在洪水、地裂、疫气与兵灾形成之前,向人间示警。
以及在七情失控者即将被自身情绪吞没时,以一缕清明护住其心,使他能在彻底失控之前,重新作出自己的选择。
它不抽取七情。
不标记人心。
也不替任何人归位。
我看见那名年轻僧人俯下身,将最后一道手印刻入石盘边缘。
那印法与我在地下石室所学竟有几分相似,只是更古老,也更完整。
指痕落定时,石盘中央亮起一点极淡的光。
不像天威。
只像荒夜里一盏勉强被护住的灯。
有人问:“若我们能看见灾难将至,是否也该阻止世人走向那里?”
白发观星者沉默良久,缓缓摇头。
他的声音苍老,却异常清楚。
“我们不替世人作决定。
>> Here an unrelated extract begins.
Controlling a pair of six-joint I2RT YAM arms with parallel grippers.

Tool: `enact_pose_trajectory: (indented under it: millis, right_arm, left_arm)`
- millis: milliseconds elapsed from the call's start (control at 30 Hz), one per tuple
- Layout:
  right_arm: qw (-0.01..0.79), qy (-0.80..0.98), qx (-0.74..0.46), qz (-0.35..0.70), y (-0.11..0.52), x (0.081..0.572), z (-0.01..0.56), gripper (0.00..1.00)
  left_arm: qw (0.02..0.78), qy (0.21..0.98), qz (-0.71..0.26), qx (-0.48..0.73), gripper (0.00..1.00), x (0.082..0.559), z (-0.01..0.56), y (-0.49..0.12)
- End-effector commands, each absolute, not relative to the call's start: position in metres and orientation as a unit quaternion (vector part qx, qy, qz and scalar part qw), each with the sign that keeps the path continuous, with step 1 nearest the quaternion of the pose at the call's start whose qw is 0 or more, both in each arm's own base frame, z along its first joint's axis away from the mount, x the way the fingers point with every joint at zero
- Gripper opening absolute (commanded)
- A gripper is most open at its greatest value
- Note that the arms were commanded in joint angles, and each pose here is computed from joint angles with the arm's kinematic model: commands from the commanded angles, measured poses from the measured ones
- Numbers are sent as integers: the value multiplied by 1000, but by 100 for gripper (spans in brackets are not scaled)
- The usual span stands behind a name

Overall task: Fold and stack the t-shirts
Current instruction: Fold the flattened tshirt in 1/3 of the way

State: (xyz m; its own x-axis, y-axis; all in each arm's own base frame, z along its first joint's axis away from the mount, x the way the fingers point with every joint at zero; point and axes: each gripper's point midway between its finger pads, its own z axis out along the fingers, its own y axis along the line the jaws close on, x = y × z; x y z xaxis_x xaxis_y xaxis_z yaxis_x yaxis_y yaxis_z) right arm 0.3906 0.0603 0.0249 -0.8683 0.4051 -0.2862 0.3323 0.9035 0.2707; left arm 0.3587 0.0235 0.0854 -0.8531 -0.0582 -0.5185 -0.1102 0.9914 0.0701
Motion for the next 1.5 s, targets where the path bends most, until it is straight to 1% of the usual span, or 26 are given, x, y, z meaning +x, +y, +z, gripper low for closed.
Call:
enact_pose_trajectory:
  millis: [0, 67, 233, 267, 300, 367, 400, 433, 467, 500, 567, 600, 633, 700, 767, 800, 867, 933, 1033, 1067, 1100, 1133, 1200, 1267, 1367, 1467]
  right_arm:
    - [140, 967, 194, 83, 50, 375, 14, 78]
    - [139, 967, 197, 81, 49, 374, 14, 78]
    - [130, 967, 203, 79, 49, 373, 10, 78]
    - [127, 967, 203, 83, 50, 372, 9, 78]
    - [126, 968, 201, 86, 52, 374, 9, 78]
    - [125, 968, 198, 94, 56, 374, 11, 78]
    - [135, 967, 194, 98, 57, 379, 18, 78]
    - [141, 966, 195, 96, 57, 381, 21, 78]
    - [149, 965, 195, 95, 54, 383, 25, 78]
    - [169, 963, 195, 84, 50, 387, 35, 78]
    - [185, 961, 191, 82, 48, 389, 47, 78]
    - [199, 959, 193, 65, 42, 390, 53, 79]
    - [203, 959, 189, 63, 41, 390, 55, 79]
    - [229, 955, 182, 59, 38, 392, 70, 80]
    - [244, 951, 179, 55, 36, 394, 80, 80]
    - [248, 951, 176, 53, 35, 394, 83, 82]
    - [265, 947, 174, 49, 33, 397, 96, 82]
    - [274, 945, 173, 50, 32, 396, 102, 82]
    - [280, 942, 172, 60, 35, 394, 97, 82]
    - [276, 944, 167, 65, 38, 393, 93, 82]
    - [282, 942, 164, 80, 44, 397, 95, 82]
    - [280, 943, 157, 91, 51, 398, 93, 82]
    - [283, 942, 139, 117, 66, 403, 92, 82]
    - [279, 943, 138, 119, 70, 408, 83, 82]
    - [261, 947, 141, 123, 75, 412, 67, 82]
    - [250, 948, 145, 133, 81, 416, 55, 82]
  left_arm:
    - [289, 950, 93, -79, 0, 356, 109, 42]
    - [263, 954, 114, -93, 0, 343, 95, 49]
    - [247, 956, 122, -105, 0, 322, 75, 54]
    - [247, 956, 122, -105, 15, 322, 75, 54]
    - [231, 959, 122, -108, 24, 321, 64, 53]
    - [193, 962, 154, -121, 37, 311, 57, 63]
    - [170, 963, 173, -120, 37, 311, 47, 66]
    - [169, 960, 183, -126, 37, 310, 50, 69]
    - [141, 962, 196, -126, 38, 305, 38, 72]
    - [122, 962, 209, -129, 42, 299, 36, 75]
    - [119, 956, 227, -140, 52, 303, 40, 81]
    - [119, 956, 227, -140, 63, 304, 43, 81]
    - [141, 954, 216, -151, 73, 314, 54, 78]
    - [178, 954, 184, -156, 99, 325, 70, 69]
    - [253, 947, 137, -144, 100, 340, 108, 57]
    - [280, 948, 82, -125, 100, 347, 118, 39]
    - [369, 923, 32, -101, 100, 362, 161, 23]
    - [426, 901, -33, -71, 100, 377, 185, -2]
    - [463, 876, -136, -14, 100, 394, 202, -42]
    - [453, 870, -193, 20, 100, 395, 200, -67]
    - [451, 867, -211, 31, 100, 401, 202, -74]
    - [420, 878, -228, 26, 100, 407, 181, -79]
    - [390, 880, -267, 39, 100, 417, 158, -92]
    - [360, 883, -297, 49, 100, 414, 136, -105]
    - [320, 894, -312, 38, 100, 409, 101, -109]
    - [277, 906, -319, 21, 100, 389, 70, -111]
”
殿中众人皆向他望去。
他抬起头,看着石盘上那一点微光,眼中映着外面无边战火,也映着一种尚未被现实磨灭的希冀。
“只在他们看不见灾难来时,替他们点一盏灯。”
话音落下,那点微光轻轻一晃。
它没有回答。
因为那时的它,还不会回答。
它只是依照创造者的心意,安静照亮石盘上的山川河流,将一道即将崩断的地脉映成淡淡红色。
那不是天启。
至少,还不是。
那只是一群无力阻止人间受苦的凡人,留在长夜里的一点善意。
那一点微光在石盘上停留片刻,忽然沿着刻痕向外流去。
殿中星图随之亮起。
山川、河流、城池、道路,一道道自黑暗里浮现,像有人将整片人间缩入方寸石盘。
最初那些观星者围在盘旁,默默看着其中一条大河由青转黄,又由黄转为近乎血色的深红。
白发观星者脸色骤变。
他以木杖点向河流上游,数道细纹顿时自山脉深处裂开,如同巨兽背脊上绽出的伤口。